* **EXERCISE BRIEF**:
Nothing in the data may be changed; retype all of it.

* **RAW DATA**:
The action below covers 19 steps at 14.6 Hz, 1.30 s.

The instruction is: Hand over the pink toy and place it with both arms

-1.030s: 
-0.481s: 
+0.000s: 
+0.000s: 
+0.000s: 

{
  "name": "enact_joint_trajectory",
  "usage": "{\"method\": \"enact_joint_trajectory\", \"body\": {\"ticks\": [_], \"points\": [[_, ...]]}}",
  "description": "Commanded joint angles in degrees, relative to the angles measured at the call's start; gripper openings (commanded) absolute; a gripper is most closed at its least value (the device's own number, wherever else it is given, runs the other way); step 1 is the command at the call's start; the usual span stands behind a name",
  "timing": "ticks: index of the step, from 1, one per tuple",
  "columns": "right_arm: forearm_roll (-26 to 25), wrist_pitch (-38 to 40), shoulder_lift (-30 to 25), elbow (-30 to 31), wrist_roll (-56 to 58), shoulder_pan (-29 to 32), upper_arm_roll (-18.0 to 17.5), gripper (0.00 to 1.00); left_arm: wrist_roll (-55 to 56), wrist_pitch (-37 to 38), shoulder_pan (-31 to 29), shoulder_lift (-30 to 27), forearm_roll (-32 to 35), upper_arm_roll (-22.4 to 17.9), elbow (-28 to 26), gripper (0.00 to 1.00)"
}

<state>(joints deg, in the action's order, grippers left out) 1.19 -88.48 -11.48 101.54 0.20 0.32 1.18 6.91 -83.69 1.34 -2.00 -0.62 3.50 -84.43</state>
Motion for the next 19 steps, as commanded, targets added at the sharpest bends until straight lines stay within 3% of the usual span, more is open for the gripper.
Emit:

* **COMPLETED EXERCISE**:
The action below covers 19 steps at 14.6 Hz, 1.30 s.

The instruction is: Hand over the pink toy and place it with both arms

-1.030s: 
-0.481s: 
+0.000s: 
+0.000s: 
+0.000s: 

{
  "name": "enact_joint_trajectory",
  "usage": "{\"method\": \"enact_joint_trajectory\", \"body\": {\"ticks\": [_], \"points\": [[_, ...]]}}",
  "description": "Commanded joint angles in degrees, relative to the angles measured at the call's start; gripper openings (commanded) absolute; a gripper is most closed at its least value (the device's own number, wherever else it is given, runs the other way); step 1 is the command at the call's start; the usual span stands behind a name",
  "timing": "ticks: index of the step, from 1, one per tuple",
  "columns": "right_arm: forearm_roll (-26 to 25), wrist_pitch (-38 to 40), shoulder_lift (-30 to 25), elbow (-30 to 31), wrist_roll (-56 to 58), shoulder_pan (-29 to 32), upper_arm_roll (-18.0 to 17.5), gripper (0.00 to 1.00); left_arm: wrist_roll (-55 to 56), wrist_pitch (-37 to 38), shoulder_pan (-31 to 29), shoulder_lift (-30 to 27), forearm_roll (-32 to 35), upper_arm_roll (-22.4 to 17.9), elbow (-28 to 26), gripper (0.00 to 1.00)"
}

<state>(joints deg, in the action's order, grippers left out) 1.19 -88.48 -11.48 101.54 0.20 0.32 1.18 6.91 -83.69 1.34 -2.00 -0.62 3.50 -84.43</state>
Motion for the next 19 steps, as commanded, targets added at the sharpest bends until straight lines stay within 3% of the usual span, more is open for the gripper.
Emit:

This exercise has nothing more to it.